The internet has made online research as easy as a click of the mouse. As an editor and writer, our friend Ben is as dependent on Google, Wikipedia, and specialist sites as anybody else. The day never goes by that I’m not online researching something. And the library here at Hawk’s Haven contains literally thousands of books on every conceivable subject, so I have in-depth resources at my fingertips as well. When this particular question came up, our friend Ben’s first instinct was to go to the website of the Cornell Lab of Ornithology, which is not only a marvelous resource but also archives the Project FeederWatch findings, to see if they had anything to say on the subject. (The link is on our blogroll and we highly recommend it. Check it out!) Or I could Google “house finches” or head to my in-house library and see what I could turn up. Easy!

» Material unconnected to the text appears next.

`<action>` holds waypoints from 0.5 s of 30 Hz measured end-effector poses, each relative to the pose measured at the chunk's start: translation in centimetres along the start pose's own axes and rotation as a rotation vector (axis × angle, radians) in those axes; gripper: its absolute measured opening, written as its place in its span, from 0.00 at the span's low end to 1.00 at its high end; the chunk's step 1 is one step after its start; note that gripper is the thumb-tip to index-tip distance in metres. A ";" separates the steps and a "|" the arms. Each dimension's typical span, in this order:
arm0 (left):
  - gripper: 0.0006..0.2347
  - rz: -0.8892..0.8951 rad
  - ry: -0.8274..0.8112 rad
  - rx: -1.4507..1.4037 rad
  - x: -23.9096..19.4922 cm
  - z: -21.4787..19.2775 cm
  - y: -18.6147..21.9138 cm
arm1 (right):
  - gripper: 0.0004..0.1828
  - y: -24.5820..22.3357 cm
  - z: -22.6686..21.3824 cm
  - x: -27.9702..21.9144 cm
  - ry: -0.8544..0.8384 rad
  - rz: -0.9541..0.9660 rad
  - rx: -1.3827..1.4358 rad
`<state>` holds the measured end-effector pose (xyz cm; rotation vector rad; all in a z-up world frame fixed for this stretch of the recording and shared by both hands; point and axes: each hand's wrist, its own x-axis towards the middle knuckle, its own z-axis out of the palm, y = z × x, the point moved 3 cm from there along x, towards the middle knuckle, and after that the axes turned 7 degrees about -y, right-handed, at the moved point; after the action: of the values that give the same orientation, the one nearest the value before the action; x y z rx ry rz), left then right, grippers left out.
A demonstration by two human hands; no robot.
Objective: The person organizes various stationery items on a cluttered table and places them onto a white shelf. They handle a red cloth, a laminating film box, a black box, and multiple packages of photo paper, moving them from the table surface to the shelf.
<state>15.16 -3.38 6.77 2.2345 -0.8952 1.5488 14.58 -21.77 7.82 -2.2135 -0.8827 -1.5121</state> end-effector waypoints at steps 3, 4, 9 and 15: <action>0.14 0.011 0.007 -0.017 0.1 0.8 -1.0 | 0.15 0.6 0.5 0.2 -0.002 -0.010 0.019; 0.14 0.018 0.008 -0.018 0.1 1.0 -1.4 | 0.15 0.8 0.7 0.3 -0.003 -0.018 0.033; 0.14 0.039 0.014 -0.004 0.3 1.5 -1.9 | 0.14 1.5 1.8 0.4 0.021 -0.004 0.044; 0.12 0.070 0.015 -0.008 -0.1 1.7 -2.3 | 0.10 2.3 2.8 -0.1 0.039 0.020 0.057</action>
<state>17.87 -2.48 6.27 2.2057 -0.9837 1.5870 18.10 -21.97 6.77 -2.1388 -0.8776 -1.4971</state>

But suddenly, our friend Ben had what a friend’s mother immortally referred to as a rush of brains to the head. Or maybe, in this case, to the heart. You see, our friend Ben is lucky enough to have a good friend who’s a renowned birder. Someone who’s extremely well respected in the birding world, has gone all over the world to see birds, has written extensively about birds, has spent a great deal of time keeping up with developments in ornithology and bird ecology. Someone, in short, who really knows his birds. It occurred to our friend Ben that, instead of researching on my own, I could use this opportunity to reach out to another real, live human being. To have a conversation rather than a solitary experience. To use this as an occasion to create community, to reinforce human bonds, rather than seeing it as an isolated search for knowledge.
Instead of reaching for the mouse, our friend Ben reached for the phone. I had a good time catching up with my friend. And of course he knew the answer right off the bat (house finches do have white-barred wings, I wasn’t seeing hybrids). Rather than acquiring simple information, our friend Ben had enjoyed communication.
The facts are always with us. Information is useful, but human contact is priceless. The next time you need to know something, our friend Ben suggests that you think about who you know who might enjoy sharing his or her expertise in the subject. Could Uncle Don give you some pointers on building that deck? Does your friend Jen have a special touch with banana bread? Is one of your neighbors renowned for his grilling prowess? Do the women in that little yarn shop on the corner know more about knitting than anyone in town? Let your quest for knowledge become not just an opportunity for you to learn, but for someone else to share. You’ll both be richer for the experience.